# Years of counseling...



## marriageinprogress

Just curious if anyone else has been in counseling for years!!! I know this probably makes me look really screwed up but I have been attending counseling for about 2 years, maybe even a little more. Yikes!!

I originally went into counseling to find ways to better my marriage, be happier, learn to communicate with my husband; I guess the list is pretty long I can keep going.... 

Long story but I ended up having an EA that led to a PA that I am very remorseful about. That was about a year and a half ago. 

Counseling is helping me sort through a lot of my thoughts and helping me be a better person. It does hurt the wallet but benefits out way that. Sometimes I wonder if my IC gets frustrated or wonders why the heck I don't learn faster. I even wonder sometimes why I am such a slow learner and why I don't progress faster? How do I know when I am done with counseling?


----------



## LovesHerMan

You can't just talk about your feelings to effect change; you must take action.

Does your counselor have you go through psychological exercises? Do you keep a journal? What are you doing to help your spouse heal? Are you practicing transparency and no contact?

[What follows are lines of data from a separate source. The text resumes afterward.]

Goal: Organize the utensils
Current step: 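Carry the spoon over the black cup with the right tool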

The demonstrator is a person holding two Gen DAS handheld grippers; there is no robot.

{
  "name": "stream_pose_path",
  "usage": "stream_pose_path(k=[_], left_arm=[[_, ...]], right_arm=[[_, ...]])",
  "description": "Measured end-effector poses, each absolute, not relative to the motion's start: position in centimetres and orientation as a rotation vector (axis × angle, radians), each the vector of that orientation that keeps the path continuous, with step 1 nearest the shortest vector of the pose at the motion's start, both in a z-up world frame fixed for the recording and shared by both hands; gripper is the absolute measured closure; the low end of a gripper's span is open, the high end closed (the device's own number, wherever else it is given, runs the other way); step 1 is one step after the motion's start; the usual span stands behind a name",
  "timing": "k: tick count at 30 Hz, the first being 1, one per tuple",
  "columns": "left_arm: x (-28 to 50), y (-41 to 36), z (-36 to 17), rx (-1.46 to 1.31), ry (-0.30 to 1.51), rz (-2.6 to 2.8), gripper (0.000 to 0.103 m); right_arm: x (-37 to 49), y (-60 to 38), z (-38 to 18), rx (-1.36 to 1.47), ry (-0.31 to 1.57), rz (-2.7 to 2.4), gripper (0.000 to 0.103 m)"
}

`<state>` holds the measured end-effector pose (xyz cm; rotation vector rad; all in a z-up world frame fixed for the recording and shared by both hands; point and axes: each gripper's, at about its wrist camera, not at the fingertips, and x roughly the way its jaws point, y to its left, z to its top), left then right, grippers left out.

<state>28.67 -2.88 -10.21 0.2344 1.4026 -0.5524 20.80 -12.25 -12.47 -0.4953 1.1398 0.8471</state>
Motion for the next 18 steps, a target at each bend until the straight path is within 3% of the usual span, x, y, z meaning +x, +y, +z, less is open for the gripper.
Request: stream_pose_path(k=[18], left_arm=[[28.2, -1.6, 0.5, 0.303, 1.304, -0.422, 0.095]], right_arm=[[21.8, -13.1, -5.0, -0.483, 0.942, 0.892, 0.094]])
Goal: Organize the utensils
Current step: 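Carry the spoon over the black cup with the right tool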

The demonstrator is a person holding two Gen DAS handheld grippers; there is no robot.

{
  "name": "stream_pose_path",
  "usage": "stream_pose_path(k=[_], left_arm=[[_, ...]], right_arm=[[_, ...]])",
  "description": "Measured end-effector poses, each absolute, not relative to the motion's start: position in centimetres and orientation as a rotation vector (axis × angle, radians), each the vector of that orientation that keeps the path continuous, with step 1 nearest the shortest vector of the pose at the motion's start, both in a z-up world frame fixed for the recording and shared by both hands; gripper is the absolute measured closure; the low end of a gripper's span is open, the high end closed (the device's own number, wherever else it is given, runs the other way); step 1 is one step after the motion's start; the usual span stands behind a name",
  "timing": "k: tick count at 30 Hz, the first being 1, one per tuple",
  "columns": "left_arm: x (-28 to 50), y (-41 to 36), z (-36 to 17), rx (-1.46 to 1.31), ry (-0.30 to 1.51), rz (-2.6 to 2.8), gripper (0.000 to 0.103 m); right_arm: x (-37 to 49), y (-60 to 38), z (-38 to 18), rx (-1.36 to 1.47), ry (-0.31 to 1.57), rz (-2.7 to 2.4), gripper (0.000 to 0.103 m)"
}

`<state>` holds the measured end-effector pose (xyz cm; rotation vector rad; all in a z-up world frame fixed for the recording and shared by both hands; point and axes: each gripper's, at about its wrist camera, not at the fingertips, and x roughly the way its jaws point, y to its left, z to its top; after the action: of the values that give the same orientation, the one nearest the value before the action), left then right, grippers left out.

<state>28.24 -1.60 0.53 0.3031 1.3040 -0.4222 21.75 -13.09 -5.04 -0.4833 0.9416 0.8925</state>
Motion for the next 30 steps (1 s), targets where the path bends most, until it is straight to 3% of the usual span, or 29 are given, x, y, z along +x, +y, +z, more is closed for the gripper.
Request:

All the discussion in the world will not help you move forward. Your actions must indicate that you have truly changed.


----------



## Almostrecovered

been on and off for decades now, but I am bipolar after all


----------



## marriageinprogress

lovesherman said:


> You can't just talk about your feelings to effect change; you must take action.
> 
> Does your counselor have you go through psychological exercises? Do you keep a journal? What are you doing to help your spouse heal? Are you practicing transparency and no contact?
> 
> All the discussion in the world will not help you move forward. Your actions must indicate that you have truly changed.


I haven't been keeping a journal but that sounds like a great idea. I wish I did so I could see the ups and downs throughout the last couple of years.

I have been completely open with my husband about everything and called the OM in front of my husband to stop all contact. 

I do talk a lot/ramble but I also listen to the suggestions of my IC and try my best to apply them. As far as my husband, I am trying to earn his trust back. He has told me he forgives me but I know he is still hurting. 

Does your counselor have you go through psychological exercises? 
-what do you mean by this? Can you give me an example?


----------



## marriageinprogress

Almostrecovered said:


> been on and off for decades now, but I am bipolar after all


Do you feel like counseling helps? Why do you keep going back if you don't mind me asking?

I don't think I am bipolar but I am very stubborn and strong willed


----------



## Mavash.

Almostrecovered said:


> been on and off for decades now, but I am bipolar after all


Same here. I'm at 12+ years. I have ptsd and depression. The depression is mostly gone but the ptsd lingers.


----------



## Mavash.

marriageinprogress said:


> Do you feel like counseling helps? Why do you keep going back if you don't mind me asking?


You didn't ask me but I will answer anyway. I keep going back because it has absolutely changed my life but it's a process. I'll get better, stop therapy, more 'stuff' comes up, go back to therapy and so on. I'm in round 3 of therapy now each one triggered by a big life event that I couldn't handle on my own.


----------



## Almostrecovered

marriageinprogress said:


> Do you feel like counseling helps? Why do you keep going back if you don't mind me asking?
> 
> I don't think I am bipolar but I am very stubborn and strong willed


well I havent been back in at least 6 years now, my GP is aware of my situation and I have trained myself to spot cues as to when I am going off the rails so to speak and call him to start up meds again (like last weekend, sigh)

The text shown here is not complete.